◆ WHAT IS BEING ASKED ◆
Return every line of the data below exactly, but do not include the images.
********************
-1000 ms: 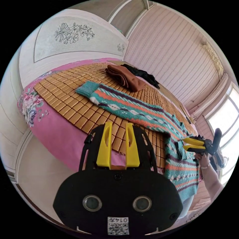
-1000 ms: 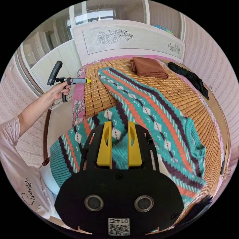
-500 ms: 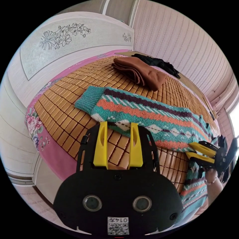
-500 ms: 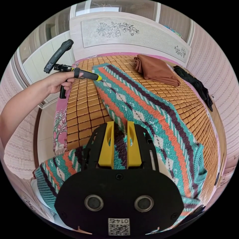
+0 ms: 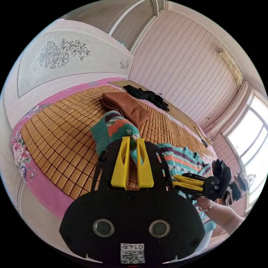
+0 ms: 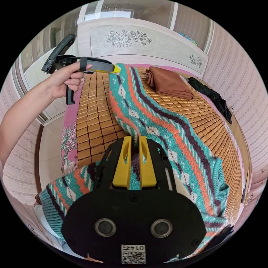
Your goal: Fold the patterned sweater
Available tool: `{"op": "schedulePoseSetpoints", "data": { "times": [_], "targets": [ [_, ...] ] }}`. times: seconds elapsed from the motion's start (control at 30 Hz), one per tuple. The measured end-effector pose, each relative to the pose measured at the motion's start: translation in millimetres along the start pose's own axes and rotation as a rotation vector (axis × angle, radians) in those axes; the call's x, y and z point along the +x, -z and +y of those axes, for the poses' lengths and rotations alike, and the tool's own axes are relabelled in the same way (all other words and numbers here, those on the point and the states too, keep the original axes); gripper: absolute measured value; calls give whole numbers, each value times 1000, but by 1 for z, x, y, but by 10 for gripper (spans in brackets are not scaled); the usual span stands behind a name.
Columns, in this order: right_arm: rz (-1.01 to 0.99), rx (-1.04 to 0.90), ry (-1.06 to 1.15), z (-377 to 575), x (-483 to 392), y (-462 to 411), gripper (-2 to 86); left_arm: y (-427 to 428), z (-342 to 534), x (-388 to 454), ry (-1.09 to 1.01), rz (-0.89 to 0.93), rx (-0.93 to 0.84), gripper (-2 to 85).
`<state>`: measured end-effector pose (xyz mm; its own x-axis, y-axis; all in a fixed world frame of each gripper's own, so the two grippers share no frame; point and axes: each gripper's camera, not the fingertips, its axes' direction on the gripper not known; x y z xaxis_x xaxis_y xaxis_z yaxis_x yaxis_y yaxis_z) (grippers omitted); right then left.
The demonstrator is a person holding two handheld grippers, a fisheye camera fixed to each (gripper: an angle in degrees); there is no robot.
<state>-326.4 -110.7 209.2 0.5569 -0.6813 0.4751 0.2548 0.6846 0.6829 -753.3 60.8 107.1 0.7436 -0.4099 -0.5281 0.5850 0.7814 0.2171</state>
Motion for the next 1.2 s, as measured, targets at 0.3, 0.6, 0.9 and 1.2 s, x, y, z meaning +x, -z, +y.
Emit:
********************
◆ RESULT FOR THIS EXERCISE ◆
-1000 ms: 
-1000 ms: 
-500 ms: 
-500 ms: 
+0 ms: 
+0 ms: 
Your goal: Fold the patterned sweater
Available tool: `{"op": "schedulePoseSetpoints", "data": { "times": [_], "targets": [ [_, ...] ] }}`. times: seconds elapsed from the motion's start (control at 30 Hz), one per tuple. The measured end-effector pose, each relative to the pose measured at the motion's start: translation in millimetres along the start pose's own axes and rotation as a rotation vector (axis × angle, radians) in those axes; the call's x, y and z point along the +x, -z and +y of those axes, for the poses' lengths and rotations alike, and the tool's own axes are relabelled in the same way (all other words and numbers here, those on the point and the states too, keep the original axes); gripper: absolute measured value; calls give whole numbers, each value times 1000, but by 1 for z, x, y, but by 10 for gripper (spans in brackets are not scaled); the usual span stands behind a name.
Columns, in this order: right_arm: rz (-1.01 to 0.99), rx (-1.04 to 0.90), ry (-1.06 to 1.15), z (-377 to 575), x (-483 to 392), y (-462 to 411), gripper (-2 to 86); left_arm: y (-427 to 428), z (-342 to 534), x (-388 to 454), ry (-1.09 to 1.01), rz (-0.89 to 0.93), rx (-0.93 to 0.84), gripper (-2 to 85).
`<state>`: measured end-effector pose (xyz mm; its own x-axis, y-axis; all in a fixed world frame of each gripper's own, so the two grippers share no frame; point and axes: each gripper's camera, not the fingertips, its axes' direction on the gripper not known; x y z xaxis_x xaxis_y xaxis_z yaxis_x yaxis_y yaxis_z) (grippers omitted); right then left.
The demonstrator is a person holding two handheld grippers, a fisheye camera fixed to each (gripper: an angle in degrees); there is no robot.
<state>-326.4 -110.7 209.2 0.5569 -0.6813 0.4751 0.2548 0.6846 0.6829 -753.3 60.8 107.1 0.7436 -0.4099 -0.5281 0.5850 0.7814 0.2171</state>
Motion for the next 1.2 s, as measured, targets at 0.3, 0.6, 0.9 and 1.2 s, x, y, z meaning +x, -z, +y.
Emit:

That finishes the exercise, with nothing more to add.